= WHAT IS REQUIRED =
Each line of the data that mentions the string "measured" needs to be identified and copied.

Stored records
□ □ □ □ □
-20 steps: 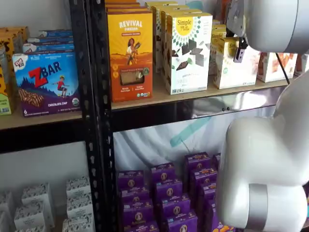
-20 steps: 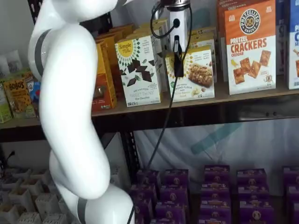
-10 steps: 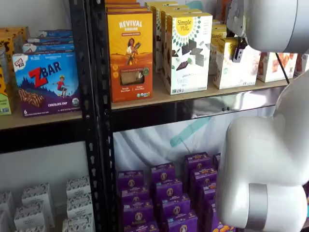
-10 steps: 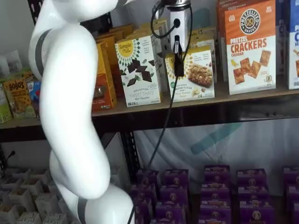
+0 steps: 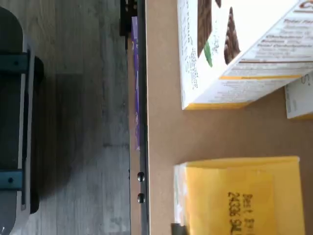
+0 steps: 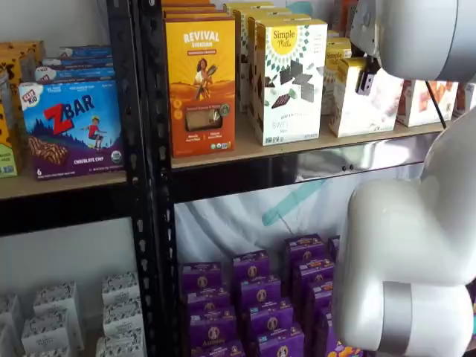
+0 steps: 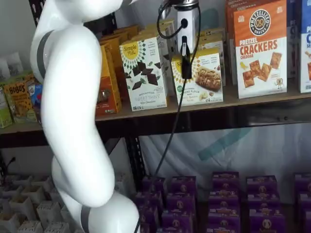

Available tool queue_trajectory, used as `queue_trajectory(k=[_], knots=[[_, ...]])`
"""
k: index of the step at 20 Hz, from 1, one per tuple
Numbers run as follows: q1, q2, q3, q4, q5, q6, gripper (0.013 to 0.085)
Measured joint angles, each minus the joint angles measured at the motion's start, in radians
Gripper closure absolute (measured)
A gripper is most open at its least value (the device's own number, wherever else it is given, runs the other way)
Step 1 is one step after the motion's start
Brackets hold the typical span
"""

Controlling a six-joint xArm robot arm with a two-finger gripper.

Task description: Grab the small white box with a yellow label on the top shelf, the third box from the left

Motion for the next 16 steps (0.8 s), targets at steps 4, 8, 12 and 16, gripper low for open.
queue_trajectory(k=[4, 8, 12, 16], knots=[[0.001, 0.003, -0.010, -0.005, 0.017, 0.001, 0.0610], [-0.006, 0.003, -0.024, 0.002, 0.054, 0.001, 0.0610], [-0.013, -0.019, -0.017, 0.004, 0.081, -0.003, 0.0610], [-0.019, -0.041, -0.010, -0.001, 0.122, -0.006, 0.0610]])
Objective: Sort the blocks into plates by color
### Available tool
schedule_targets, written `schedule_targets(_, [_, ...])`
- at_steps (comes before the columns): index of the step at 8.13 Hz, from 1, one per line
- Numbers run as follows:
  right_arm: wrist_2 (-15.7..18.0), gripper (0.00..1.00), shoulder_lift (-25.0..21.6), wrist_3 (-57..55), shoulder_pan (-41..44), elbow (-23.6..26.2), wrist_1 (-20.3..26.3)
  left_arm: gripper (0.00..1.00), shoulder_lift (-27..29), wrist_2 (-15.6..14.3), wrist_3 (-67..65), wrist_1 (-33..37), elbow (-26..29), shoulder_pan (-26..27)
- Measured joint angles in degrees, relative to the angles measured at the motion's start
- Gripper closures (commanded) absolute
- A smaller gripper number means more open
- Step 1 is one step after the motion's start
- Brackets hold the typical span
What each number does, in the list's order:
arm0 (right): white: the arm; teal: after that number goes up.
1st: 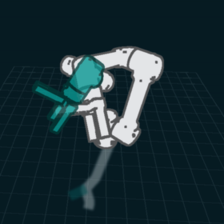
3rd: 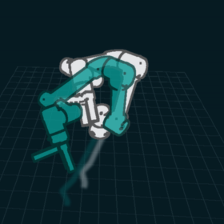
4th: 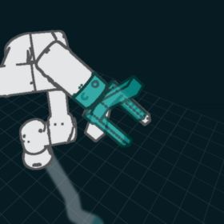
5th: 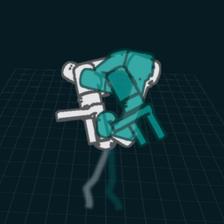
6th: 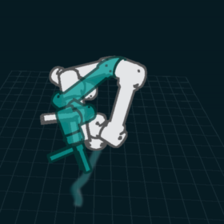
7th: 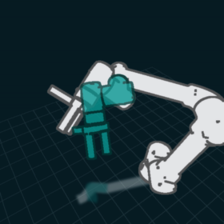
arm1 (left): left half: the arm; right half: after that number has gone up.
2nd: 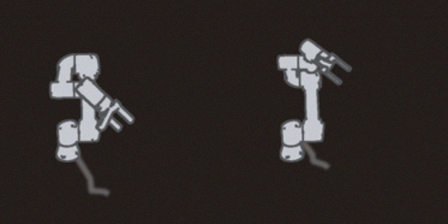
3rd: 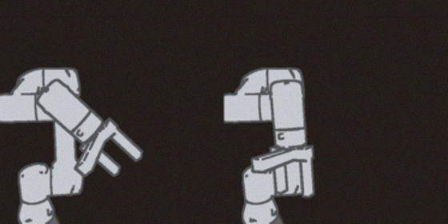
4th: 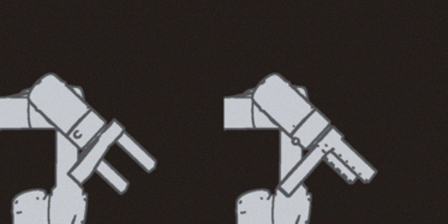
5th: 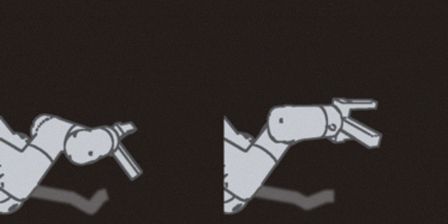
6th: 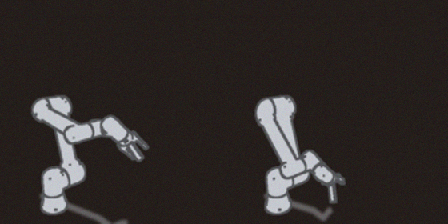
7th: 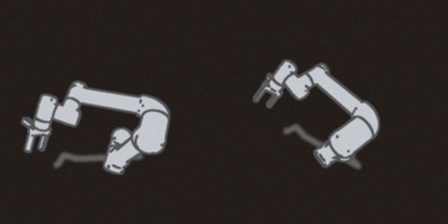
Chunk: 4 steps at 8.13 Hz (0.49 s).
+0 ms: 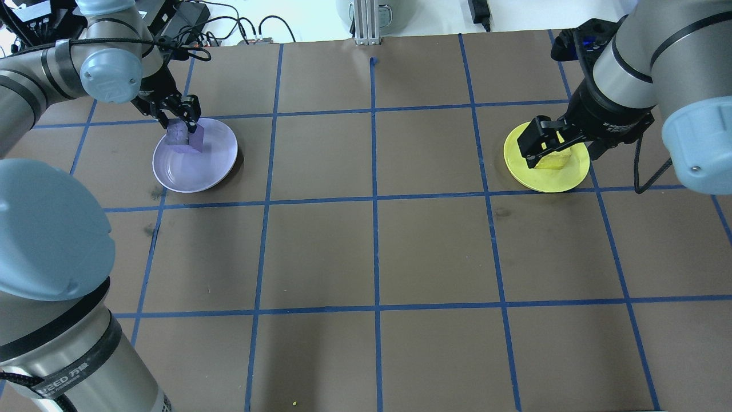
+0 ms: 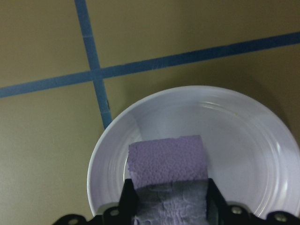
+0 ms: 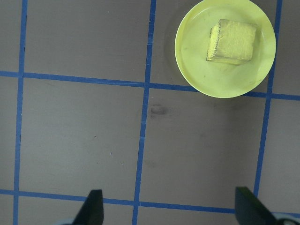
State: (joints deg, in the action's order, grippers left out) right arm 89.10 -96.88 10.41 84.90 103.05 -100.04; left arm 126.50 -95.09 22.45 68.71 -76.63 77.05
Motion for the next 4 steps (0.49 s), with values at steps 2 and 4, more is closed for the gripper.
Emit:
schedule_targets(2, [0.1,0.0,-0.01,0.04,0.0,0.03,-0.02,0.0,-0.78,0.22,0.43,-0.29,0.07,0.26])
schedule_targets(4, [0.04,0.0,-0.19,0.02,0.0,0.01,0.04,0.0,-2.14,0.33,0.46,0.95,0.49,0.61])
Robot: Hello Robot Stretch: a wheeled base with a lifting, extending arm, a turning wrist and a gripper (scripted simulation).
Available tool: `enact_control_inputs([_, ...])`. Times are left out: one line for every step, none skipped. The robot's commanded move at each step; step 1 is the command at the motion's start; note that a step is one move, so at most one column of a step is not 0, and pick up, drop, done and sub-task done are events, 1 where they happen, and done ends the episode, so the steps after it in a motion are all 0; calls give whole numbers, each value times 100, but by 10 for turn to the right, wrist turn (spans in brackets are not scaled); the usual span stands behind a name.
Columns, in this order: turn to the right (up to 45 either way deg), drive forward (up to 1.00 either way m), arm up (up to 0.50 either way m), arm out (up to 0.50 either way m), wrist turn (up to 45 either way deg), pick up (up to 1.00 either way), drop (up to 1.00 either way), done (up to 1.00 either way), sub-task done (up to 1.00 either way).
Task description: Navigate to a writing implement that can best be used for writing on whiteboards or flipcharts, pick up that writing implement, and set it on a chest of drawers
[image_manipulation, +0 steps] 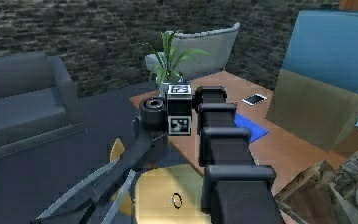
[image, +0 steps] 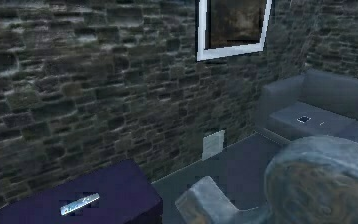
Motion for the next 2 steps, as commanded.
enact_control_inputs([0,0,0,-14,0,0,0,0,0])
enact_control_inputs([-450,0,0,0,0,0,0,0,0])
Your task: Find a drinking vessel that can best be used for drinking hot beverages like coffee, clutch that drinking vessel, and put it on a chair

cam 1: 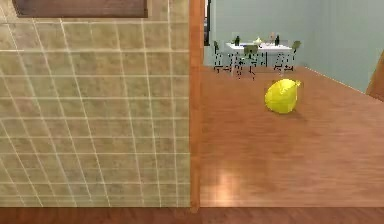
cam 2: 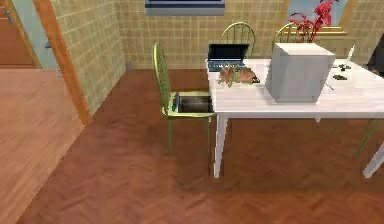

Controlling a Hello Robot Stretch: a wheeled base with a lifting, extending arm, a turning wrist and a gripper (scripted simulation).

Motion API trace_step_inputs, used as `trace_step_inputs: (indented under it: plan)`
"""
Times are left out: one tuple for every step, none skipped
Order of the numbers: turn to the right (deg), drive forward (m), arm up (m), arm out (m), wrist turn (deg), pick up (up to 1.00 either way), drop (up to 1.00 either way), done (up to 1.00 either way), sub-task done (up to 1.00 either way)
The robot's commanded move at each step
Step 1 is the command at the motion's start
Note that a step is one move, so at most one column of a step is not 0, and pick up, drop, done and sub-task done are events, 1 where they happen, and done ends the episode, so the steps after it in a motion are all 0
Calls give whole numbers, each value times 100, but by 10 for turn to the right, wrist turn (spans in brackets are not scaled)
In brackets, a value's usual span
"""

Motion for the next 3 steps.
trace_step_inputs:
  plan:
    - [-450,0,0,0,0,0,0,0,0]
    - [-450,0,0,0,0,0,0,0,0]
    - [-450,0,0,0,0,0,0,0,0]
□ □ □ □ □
= ANSWER BOX =
Measured joint angles, each minus the joint angles measured at the motion's start, in radians
Gripper closure absolute (measured)
- Measured joint angles in degrees, relative to the angles measured at the motion's start

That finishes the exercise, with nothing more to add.